Assignment:
If a line of the material contains "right", copy it.

[Opening Material provided section]

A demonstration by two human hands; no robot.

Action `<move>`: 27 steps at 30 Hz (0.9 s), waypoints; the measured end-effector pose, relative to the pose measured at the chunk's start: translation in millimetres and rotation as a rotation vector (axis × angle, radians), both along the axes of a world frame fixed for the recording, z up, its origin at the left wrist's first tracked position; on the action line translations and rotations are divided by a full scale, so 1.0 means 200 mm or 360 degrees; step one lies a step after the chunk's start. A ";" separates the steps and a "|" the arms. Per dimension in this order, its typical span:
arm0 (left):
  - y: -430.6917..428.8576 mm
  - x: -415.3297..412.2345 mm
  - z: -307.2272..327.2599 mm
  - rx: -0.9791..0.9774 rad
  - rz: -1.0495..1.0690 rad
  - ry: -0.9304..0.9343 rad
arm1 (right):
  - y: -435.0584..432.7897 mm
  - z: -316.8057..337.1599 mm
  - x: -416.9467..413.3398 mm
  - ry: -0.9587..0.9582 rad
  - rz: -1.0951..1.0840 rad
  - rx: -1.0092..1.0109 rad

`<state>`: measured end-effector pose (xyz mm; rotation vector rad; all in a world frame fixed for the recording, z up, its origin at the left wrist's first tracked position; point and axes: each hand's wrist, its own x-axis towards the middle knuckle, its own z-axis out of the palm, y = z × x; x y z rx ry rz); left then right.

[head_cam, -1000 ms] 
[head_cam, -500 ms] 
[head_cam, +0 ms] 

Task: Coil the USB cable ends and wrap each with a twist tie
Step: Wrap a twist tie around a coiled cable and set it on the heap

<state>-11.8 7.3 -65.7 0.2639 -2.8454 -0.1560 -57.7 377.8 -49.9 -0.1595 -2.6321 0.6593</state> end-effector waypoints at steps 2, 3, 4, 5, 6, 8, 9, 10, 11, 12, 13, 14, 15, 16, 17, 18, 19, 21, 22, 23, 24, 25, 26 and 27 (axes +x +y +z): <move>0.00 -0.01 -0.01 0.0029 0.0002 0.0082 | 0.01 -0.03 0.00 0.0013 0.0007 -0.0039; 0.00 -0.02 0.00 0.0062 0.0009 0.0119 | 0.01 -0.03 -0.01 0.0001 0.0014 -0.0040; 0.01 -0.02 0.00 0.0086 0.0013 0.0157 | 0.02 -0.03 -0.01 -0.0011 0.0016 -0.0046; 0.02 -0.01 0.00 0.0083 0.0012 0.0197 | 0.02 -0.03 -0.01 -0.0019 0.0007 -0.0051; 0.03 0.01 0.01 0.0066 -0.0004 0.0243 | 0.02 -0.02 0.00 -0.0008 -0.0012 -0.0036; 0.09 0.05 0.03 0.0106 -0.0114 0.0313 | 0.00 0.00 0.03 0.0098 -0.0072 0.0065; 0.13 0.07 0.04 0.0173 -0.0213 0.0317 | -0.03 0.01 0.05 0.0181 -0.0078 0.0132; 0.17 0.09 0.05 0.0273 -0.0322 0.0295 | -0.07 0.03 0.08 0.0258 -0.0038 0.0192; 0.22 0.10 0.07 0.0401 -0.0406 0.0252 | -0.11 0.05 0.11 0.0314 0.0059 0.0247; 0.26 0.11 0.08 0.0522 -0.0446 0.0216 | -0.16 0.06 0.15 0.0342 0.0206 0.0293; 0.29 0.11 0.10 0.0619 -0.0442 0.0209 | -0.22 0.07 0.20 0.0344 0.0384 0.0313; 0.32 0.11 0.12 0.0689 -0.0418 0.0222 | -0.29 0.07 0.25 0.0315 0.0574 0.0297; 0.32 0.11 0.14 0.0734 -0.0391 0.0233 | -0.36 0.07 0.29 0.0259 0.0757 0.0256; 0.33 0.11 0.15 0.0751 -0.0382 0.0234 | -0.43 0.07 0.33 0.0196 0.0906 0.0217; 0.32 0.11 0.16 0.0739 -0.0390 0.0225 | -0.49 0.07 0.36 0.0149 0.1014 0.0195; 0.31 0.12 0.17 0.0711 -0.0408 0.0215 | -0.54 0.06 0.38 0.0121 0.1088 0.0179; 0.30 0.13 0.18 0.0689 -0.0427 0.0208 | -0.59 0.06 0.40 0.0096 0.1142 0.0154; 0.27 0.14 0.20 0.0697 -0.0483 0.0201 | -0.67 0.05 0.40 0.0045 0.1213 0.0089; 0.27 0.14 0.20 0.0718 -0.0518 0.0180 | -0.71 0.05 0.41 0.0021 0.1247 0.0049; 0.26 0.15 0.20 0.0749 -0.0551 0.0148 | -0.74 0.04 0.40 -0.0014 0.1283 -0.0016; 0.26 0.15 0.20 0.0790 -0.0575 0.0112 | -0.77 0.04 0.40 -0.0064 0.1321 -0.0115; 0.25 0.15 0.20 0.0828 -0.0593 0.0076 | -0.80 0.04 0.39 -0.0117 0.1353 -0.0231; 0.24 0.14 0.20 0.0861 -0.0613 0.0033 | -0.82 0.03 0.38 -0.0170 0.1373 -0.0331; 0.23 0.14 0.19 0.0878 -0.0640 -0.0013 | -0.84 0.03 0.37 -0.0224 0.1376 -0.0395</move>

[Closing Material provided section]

Task result:
arm1 (right):
`<state>`: measured end-effector pose (xyz mm; rotation vector rad; all in a world frame fixed for the recording, z up, its origin at the left wrist's first tracked position; point and axes: each hand's wrist, its own x-axis towards the middle knuckle, its own z-axis out of the palm, y = z × x; x y z rx ry rz); left then right.

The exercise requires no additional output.